Mark has been a real estate investor for over 15 years and has created over 40 real estate partnerships with investors across multiple real estate asset classes and regions. Mark, welcome to the show, grateful for your time and expertise and being willing to share some of that with us today. You know, give us a little more about who you are, maybe how you got into this business, what your focus is right now and let’s dive in to SMK Capital Management and some of the types of deals you all are doing?

[0:01:11.5] MK: Sure, yeah. Thanks Whitney. Well, I started kind of my career in financial analysis, working for corporate America and bit of the grind, right? Cubicle back in the day and doing a lot of budgets and planning and a lot of spreadsheets.

Started investing in real estate on the side, this is you know, 15 years ago, pre-recession. Didn’t love the huge 80,000-pile on employee corporate world and transitioned to a private distribution company, we were distributing trading — cards baseball, Pokémon, kind of all over the country to mass retail. Helped them expand their operations, so I kind of got a lot of experience in logistics and operations and then just kept investing on the side.

The business evolved over the years after the recession, the distribution company essentially went out of business, there you had a lot of product in the Walmart account and Walmart during 2008 said, “Get that stuff out of here, replace it with staple items,” right? Bread, milk, diapers and it was pretty quick too. That business turned upside down. I learned very fast about the lack of the diversification and over-leveraging that can immediately impact the business negatively during unprecedented times.

My father and I decided to partner up, we created our investment firm in 2009/2010. Really just to expand on what we were already doing. We had been pulling some family-friend’s capital together for a number of years buying distressed single-family, small multi-family, foreclosures, REO’s, short sales, a lot of auction properties at deep discounts, Whitney. Back then, you could buy like 50, 60, 70% off — just a few years ago and just took advantage of that opportunity that the market was giving us and then we’ve just kind of been expanding our footprint over the years.

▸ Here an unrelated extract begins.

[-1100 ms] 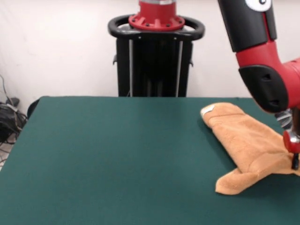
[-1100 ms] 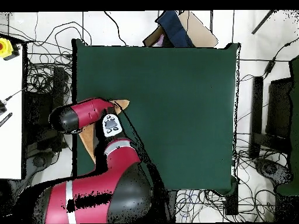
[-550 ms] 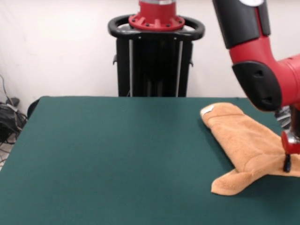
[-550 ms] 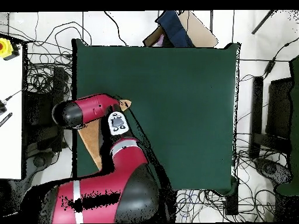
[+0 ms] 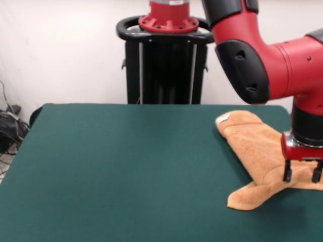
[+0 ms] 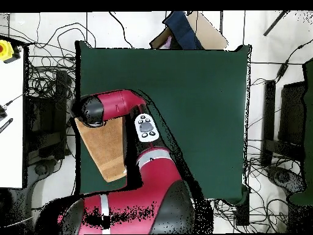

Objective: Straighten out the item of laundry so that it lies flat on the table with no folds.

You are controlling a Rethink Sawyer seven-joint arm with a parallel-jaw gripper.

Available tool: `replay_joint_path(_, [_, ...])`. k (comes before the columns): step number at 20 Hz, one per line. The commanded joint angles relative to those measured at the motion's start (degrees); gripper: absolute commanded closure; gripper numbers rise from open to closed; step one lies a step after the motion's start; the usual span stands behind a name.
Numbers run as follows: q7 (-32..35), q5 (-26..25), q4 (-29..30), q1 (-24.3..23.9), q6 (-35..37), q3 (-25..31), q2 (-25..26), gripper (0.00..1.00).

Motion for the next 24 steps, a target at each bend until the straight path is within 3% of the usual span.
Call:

Today, we focus strictly on commercial, institutional quality investments. Primarily in asset classes that we feel are going to be recession-resilient, we’ve been focused on that for a number of years now and we find best in-class operating partners that we’ve oftentimes personally invested with several times. You got the relationship we build, investment options for our clients so that we can all participate in some of the best deals out there today.

[0:03:42.8] WS: Nice. You know, everyone’s thinking, “Well, what are those asset classes?” That you’re talking about?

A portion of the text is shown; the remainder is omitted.